The court fixed May 30 for Dzhokhar's first hearing in Massachusetts District court.
Dzhokhar is charged with conspiring to use "weapon of mass destruction" and faces death penalty if convicted.
In the 10-page complaint, FBI special agent Daniel Geneck gave the sequence of events and sufficient information to establish the requisite probable cause. "It does not include each and every fact known to me," he said.
Based on the information obtained from the security cameras, Geneck said, the two suspect - Tamerlan Tsarnaev, 26, and Dzhokhar Tsarnaev - were first spotted near the bombing site 11 minutes before the first bomb explosion.
While Tamerlan was wearing a dark-colored baseball cap, sunglasses, a white shirt, dark coat and tan pants, his brother was wearing a white baseball cap backwards, a gray hooded sweatshirt, a lightweight black jacket, and dark pants.
Thereafter, the two were seen moving towards the Marathon finish line, which was occupied by thousands of people, which is reflected through various security cameras.
At some point Dzhokhar appears to look at his phone, which is held at approximately waist level, and may be manipulating the phone, Geneck said.
"Approximately 30 seconds before the first explosion, he lifts his phone to his ear as if he is speaking on his cell phone, and keeps it there for approximately 18 seconds.
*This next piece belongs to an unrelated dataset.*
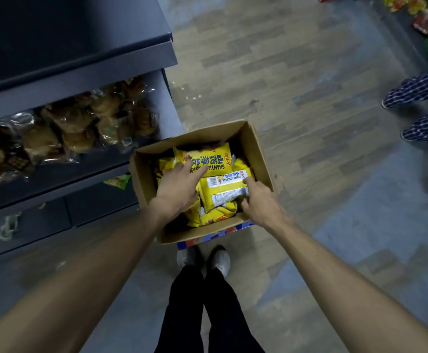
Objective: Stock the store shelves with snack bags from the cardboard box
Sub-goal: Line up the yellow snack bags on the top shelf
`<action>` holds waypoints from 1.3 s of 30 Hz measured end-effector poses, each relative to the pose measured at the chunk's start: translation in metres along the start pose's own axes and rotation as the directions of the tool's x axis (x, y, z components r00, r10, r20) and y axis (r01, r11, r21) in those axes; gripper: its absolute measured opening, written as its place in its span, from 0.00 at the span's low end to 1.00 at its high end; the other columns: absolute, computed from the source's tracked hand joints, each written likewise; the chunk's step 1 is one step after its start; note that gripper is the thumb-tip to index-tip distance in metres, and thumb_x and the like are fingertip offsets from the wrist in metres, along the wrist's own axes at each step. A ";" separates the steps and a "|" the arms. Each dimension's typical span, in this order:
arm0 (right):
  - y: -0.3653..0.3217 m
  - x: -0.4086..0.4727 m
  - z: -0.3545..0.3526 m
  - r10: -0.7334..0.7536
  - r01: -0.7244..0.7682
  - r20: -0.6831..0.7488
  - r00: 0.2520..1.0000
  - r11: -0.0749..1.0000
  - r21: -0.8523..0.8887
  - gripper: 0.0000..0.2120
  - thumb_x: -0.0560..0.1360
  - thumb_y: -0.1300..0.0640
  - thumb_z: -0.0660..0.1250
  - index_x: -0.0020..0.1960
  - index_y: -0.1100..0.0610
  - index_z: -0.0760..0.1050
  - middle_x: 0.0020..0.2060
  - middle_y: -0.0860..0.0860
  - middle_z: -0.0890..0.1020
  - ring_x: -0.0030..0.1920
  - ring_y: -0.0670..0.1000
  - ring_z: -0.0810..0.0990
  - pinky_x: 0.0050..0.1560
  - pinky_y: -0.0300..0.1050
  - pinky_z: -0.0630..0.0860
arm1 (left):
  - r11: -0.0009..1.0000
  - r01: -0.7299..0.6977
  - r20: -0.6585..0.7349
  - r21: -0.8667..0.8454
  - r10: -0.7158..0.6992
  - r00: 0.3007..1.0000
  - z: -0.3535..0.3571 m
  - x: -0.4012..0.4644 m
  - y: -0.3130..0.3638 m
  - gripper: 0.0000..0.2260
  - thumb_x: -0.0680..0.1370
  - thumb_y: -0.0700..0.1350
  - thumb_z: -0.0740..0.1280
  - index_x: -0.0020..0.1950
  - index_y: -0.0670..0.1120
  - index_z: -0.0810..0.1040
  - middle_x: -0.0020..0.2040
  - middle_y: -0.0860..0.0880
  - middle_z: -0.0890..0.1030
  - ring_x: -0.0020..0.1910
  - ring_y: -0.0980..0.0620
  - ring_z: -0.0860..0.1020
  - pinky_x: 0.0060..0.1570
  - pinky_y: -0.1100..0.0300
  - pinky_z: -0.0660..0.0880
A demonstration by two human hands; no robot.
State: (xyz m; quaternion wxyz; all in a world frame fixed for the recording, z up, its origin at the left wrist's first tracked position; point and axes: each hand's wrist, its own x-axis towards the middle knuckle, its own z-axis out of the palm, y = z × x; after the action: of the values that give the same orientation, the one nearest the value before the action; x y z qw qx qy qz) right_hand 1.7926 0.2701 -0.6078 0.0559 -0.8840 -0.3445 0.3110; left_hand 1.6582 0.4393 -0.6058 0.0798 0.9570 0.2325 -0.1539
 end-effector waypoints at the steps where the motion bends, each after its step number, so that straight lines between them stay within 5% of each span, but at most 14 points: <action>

A few seconds after he finishes the call, the large crowd of people around him can be seen reacting to the first explosion," the complaint said.
"Virtually every head turns to the east (towards the finish line) and stares in that direction in apparent bewilderment and alarm," Geneck said, adding that Dzhokhar, virtually alone among the individuals in front of the restaurant, appears calm.